My heart needs solitude

How do I live with my partner in a community? Being in Pourgues has shattered some of the representations I had of the couple. Here, I can spend a day without seeing my lover. We often cook for ourselves at different times. I no longer feel obliged to do certain things marked "couple". Not without fear, I free myself from conditioning, even if it means finding new ways to reinvent the relationship. Each on of us wants to have his own little house next the other, to choose the moments when we want to sleep and be alone, and those when we want to meet at one or the other's house (like lovers who would join each other in the evening by climbing the wall to reach the window...). We are both too attached to our precious solitude...

Here, everything that is usually segmented: family - work - friends is connected. So it's not easy to see clearly. I live with the people with who I do my main activities, with who I have intimate relationships. Um um.... How do I feel about all this? My self mixes with my couple who mixes with a community, with other people. All in the same place. Sometimes it has its good sides: I get angry with my dearest, I don't want to see him anymore. All I have to do is come down from the hill and plunge into Liliana's arms to confide her my burden. Likewise, I want to go out to a jazz concert, I come to see Xenia and we go together. It's simple and immediate, I don't need to send 10 texts and call 6 people to set up an appointment with someone I can meet only 3 hours later. But sometimes I wish it was more segmented.

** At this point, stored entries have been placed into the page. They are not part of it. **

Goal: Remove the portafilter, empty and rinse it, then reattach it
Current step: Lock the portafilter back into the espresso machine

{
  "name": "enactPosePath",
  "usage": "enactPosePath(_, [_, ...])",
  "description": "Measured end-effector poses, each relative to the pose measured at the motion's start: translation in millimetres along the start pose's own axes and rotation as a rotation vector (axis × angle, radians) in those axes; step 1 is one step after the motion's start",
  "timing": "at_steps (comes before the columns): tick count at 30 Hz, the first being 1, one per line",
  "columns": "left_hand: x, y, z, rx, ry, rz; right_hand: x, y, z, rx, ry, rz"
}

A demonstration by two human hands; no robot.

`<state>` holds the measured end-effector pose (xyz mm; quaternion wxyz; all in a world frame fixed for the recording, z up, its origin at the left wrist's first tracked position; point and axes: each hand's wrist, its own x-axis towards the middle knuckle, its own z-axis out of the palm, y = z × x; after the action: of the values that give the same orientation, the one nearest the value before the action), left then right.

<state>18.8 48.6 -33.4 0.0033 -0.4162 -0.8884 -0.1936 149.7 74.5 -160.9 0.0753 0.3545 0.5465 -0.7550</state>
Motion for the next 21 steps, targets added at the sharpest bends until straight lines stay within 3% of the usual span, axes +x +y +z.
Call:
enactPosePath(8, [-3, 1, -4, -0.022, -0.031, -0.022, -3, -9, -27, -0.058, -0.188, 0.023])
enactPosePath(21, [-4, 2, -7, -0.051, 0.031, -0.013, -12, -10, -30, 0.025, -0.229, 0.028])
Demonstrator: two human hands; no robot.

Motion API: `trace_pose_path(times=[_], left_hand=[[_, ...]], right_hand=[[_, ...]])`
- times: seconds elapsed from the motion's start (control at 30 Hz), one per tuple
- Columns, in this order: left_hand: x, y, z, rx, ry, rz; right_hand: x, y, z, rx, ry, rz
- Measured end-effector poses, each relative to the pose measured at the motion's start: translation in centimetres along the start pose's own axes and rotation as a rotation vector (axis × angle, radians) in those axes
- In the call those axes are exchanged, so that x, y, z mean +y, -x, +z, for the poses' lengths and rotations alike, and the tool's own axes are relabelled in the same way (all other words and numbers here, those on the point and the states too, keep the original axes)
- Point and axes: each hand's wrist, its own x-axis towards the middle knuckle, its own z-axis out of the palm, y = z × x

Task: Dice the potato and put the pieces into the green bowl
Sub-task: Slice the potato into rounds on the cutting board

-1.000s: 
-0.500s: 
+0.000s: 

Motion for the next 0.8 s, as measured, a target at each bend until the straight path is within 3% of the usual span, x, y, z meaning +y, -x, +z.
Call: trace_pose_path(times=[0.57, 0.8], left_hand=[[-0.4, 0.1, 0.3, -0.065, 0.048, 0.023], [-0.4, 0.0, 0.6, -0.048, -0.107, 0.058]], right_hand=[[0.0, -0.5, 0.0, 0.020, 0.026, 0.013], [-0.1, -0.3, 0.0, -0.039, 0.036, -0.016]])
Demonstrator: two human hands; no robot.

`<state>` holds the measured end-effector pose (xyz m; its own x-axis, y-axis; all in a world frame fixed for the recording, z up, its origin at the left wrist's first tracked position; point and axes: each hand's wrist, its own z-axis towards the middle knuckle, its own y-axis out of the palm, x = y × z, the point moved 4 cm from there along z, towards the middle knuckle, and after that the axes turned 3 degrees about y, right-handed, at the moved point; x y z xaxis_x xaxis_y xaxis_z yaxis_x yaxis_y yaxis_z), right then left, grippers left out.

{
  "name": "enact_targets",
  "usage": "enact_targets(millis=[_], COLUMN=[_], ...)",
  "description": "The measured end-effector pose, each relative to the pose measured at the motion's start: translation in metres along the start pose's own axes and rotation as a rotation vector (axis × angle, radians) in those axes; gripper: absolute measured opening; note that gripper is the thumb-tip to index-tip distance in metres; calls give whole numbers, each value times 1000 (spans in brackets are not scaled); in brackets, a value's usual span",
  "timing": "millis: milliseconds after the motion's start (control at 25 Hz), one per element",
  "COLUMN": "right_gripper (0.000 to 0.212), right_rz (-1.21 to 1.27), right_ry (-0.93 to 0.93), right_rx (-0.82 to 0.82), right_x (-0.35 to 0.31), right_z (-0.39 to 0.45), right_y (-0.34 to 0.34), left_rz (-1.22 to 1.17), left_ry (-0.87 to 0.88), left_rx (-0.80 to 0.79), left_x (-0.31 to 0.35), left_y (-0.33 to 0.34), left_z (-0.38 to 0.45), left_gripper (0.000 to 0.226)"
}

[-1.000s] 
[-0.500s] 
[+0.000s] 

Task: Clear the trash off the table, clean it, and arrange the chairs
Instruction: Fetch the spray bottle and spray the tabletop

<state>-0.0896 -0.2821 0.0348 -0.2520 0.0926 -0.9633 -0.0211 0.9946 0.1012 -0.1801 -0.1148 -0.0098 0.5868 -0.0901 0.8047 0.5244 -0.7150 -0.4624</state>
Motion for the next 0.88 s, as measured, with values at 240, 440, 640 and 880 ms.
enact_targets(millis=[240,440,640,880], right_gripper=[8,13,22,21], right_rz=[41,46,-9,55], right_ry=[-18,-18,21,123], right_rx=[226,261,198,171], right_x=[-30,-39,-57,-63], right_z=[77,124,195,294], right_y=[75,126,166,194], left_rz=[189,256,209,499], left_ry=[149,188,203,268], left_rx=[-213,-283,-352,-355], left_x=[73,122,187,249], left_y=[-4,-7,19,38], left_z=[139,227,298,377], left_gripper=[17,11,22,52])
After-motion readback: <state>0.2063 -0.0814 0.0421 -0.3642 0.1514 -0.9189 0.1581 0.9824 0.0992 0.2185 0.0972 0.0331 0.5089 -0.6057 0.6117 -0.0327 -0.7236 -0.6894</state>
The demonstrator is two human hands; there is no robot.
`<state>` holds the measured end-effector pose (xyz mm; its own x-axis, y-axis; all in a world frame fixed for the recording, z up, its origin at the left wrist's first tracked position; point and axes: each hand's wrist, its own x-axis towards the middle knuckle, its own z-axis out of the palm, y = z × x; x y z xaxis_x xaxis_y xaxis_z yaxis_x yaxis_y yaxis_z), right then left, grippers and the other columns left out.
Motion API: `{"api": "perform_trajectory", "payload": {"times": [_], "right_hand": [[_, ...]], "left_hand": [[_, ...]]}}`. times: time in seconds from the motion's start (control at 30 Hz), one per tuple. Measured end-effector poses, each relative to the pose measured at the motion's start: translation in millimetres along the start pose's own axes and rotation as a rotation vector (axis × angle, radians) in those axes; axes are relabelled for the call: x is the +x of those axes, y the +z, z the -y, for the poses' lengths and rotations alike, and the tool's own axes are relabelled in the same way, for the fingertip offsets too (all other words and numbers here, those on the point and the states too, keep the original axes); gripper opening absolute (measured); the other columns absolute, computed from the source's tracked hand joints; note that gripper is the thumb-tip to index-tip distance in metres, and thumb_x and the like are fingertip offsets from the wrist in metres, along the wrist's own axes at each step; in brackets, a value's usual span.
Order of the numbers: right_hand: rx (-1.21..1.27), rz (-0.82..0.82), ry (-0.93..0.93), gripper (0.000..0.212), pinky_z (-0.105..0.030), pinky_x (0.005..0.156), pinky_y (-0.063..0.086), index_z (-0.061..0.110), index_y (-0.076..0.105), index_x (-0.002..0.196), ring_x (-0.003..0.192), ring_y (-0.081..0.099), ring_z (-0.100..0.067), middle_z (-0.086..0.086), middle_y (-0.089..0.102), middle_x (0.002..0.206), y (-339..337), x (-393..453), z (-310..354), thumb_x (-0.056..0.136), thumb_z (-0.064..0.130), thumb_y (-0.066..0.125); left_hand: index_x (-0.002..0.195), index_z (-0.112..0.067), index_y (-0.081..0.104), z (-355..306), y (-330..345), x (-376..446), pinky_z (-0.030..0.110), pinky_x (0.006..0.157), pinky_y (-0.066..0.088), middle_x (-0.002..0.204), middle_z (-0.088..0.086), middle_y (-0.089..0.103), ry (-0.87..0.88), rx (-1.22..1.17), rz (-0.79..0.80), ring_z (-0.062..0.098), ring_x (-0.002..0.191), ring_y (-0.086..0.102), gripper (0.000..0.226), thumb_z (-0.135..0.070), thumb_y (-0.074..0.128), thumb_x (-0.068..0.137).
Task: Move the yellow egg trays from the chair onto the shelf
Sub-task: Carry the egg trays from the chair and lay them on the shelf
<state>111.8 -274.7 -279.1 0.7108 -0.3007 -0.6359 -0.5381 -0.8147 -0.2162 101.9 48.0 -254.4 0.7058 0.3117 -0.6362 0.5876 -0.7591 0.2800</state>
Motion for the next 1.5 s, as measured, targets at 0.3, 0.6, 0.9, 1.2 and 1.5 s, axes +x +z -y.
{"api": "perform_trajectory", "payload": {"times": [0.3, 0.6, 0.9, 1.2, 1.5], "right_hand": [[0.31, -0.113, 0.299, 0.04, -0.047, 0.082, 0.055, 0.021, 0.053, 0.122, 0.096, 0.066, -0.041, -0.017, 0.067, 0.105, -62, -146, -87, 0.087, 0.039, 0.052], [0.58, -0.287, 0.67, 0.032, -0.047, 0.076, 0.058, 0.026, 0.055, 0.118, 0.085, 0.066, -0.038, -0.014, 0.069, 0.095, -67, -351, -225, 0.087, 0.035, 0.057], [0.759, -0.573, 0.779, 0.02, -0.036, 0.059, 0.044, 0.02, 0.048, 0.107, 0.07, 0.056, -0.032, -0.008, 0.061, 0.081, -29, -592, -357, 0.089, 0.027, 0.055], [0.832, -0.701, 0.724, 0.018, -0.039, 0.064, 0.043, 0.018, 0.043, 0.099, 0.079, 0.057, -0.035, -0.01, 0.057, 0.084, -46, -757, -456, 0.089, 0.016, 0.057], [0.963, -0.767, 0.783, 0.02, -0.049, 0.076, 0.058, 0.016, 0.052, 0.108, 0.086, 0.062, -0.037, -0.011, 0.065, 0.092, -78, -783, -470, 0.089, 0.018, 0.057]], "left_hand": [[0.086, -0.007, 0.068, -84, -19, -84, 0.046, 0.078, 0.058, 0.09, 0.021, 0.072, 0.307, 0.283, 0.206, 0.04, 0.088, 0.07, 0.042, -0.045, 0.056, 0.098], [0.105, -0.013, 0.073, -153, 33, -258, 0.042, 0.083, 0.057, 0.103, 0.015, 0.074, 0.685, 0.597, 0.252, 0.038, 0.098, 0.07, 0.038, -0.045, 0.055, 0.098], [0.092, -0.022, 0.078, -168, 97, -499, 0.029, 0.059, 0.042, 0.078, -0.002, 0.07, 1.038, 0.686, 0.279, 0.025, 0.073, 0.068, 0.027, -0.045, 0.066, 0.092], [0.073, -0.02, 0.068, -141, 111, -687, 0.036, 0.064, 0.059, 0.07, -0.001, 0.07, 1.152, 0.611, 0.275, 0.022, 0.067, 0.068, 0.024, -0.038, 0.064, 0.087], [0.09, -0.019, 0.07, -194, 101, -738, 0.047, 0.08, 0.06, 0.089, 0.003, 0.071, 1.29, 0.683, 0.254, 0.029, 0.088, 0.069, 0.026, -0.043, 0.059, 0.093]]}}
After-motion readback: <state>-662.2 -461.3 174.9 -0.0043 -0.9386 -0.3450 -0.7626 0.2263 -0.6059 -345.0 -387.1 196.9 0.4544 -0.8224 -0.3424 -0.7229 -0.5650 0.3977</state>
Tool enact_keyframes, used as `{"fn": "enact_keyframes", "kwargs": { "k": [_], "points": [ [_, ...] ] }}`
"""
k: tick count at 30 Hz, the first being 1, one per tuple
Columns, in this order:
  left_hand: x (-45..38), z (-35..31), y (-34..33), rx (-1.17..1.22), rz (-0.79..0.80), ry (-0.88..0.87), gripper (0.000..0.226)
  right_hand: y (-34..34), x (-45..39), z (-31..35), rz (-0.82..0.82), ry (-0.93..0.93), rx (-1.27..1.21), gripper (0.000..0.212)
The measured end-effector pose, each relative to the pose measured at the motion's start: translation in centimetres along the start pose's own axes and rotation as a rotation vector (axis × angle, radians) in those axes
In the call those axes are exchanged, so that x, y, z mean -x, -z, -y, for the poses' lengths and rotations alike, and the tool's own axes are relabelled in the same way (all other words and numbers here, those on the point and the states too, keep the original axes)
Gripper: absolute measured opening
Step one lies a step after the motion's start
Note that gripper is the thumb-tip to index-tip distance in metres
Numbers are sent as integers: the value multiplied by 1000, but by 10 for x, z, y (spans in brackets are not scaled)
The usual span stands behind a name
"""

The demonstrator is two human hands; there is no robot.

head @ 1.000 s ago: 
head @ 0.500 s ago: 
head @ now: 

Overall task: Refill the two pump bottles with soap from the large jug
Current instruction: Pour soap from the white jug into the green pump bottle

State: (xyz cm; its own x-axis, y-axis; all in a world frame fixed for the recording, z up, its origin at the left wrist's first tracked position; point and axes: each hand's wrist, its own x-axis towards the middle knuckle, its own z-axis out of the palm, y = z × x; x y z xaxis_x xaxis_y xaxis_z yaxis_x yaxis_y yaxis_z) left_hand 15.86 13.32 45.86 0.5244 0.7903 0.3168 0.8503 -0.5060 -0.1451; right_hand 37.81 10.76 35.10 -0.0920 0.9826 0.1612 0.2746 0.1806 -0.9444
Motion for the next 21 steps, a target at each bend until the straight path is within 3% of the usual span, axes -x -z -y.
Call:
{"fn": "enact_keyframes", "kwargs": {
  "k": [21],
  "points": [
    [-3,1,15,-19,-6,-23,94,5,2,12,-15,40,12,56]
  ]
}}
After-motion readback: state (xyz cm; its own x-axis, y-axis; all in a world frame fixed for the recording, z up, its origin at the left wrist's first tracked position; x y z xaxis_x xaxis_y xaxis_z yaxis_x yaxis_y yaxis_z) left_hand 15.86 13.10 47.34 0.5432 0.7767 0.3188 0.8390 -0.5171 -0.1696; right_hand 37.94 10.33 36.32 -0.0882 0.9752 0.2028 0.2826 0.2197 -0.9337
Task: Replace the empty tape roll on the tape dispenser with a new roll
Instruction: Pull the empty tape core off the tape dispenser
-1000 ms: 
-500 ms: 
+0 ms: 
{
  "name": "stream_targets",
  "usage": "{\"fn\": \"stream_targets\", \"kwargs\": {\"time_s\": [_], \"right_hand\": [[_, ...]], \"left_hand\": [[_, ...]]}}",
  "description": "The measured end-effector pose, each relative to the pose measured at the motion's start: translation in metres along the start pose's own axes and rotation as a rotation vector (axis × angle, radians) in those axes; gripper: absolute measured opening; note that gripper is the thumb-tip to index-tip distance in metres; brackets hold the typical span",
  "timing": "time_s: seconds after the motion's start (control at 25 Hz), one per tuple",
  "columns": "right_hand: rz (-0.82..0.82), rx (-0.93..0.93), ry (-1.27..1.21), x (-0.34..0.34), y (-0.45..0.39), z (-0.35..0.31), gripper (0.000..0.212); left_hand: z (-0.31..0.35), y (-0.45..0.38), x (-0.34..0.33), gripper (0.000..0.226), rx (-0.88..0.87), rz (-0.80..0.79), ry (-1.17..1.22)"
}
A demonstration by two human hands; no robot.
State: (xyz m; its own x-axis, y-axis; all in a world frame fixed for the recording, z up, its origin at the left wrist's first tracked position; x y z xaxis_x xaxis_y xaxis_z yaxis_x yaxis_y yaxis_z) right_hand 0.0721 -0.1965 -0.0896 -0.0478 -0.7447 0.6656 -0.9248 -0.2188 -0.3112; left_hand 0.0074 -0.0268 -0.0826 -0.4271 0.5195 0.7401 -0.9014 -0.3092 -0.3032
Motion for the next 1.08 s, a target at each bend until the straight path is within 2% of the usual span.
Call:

So I'm going to discipline myself!

Bouillabaisse, I'm going to swim in your juice like a fish in water and choose my itinerary!

Because I think the community burn-out can quickly happen. If I go into the common house, I can see 1000 things to do (tidying up, organizing, etc.) and at the same time, have 1000 possibilities: play a small game of Splendor with Arthur, garden with Benoît. It requires me to clarify what I want to do and draw my own boundaries. I need to juggle between determination and letting go, but still remaining open to what is coming up. I feel like a kind of tightrope walker on a wire, trying to find a balance at all times. Balance my personal needs, my needs as a couple, my needs with the community and those with the outside world.

Since that's the way it is, I'm going to recompose the recipe my way! It is said that the new recipes were made with mistakes, isn't it (ex. « tarte tapin »)? So whatever rust, scorpion fish or gurnard! I can replace you as I please and re-dose my ingredients. And then I imagine that depending on the mood of the cook, the dish is not the same. So should I just learn to taste it as it is? Bouillabaisse, I'll get you!